Putting aside the well-evidenced and longstanding discrediting of trickle-down economics and comparing the gross domestic product per capita and the Gini coefficient of various countries shows us just how unrelated overall wealth and access to wealth in countries across the world. The Gini coefficient measures the ratio of income equality to income inequality. Zero is complete equality and 1 is complete inequality. The United States' warning level is at 0.4. In 2017 Australia's GDP per capita was $US53 799 and the Gini coefficient for Australia overall was 0.33, which is within what is called the 'adequate equality scale'. Canada had a Gini coefficient of 0.32; the United States had a higher Gini coefficient at 0.4. Scandinavian countries have a Gini coefficient of 0.28 and Norway has a Gini coefficient of 0.26. This demonstrates that ramping economic output alone is not a guaranteed way to ensure the equitable and fair ability to participate for all members of society. Those people who have the capital required to benefit from the short-stay market have been reaping returns.

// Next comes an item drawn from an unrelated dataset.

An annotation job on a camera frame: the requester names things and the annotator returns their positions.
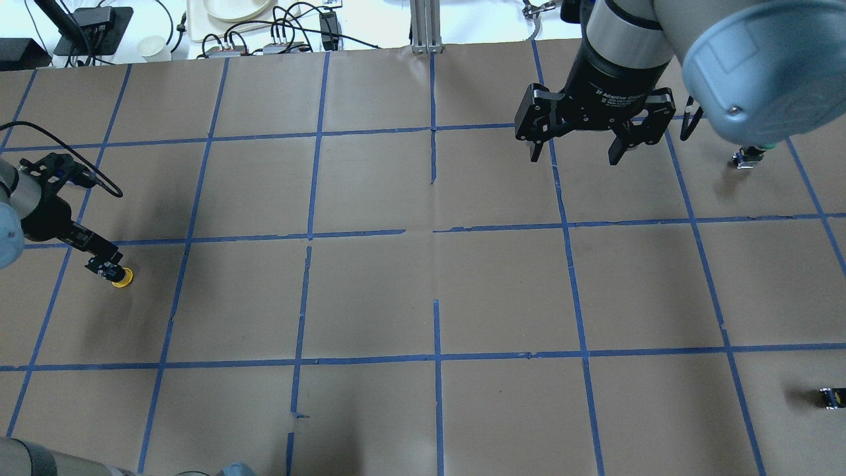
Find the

Let us also reflect on the fact that this is a generational issue. People who are old enough were fortunate to live in an era when it was possible to purchase a house and pay it off with a mortgage that could be paid by a single family member's wage. They are reaping the benefits of the luck of their generation. Unfortunately, it is not the luck that my children, in their early 20s, are growing into. They do not have that luck because it is not possible for a family to afford to pay a mortgage on an average income level, with only one person in the family working.
The failure to regulate the rapid growth of the short-stay market is a perfect example of Government policy stimulating overall economic growth as well as growth in inequality. It is time for the Government to begin, 'getting the balance right'. As it stands, the Government does not do the balancing needed and they have been focusing their efforts on exclusively servicing wealthy property owners at the expense of other people, who do not own property.

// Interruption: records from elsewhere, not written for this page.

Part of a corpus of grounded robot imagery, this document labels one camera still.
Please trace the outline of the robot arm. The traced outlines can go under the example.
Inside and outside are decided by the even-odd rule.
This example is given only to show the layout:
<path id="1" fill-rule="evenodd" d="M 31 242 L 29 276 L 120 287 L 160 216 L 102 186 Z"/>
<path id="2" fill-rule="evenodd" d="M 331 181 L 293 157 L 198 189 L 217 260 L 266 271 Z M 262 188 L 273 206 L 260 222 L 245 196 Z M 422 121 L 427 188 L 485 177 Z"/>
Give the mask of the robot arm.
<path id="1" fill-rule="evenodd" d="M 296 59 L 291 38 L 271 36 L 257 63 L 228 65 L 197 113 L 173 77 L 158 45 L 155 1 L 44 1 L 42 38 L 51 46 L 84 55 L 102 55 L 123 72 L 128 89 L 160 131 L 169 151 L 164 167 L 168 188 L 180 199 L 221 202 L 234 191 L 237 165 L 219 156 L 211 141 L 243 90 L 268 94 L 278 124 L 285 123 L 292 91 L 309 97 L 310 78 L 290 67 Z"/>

While we support this bill, it does not go far enough. The Greens are calling on the Minister for Housing to take much more serious steps to address the impact of the short-stay market on Tasmanians, to create a regulatory framework that allows placing of a freeze on a conversion of new properties into short-stay properties in tight rental markets.

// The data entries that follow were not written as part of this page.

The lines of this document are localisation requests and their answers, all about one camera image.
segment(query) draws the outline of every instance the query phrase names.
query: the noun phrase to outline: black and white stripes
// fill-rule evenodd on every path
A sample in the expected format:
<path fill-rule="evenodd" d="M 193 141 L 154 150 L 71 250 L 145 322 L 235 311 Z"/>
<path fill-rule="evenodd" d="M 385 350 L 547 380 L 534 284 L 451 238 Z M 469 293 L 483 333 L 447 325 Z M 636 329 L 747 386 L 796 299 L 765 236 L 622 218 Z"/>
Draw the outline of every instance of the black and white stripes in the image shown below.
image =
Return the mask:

I look forward to the minister's response to those particularly constructive suggestions from the Greens, which have been here for a couple of years, to create the regulatory framework to freeze conversion of new properties into short-stay properties in tight rental markets and to properly address the impact of the short-stay market on Tasmanians. We look forward to hearing the amendments from Ms Dow during the Committee stage. We will look at them and consider our response. We are pleased to support this bill.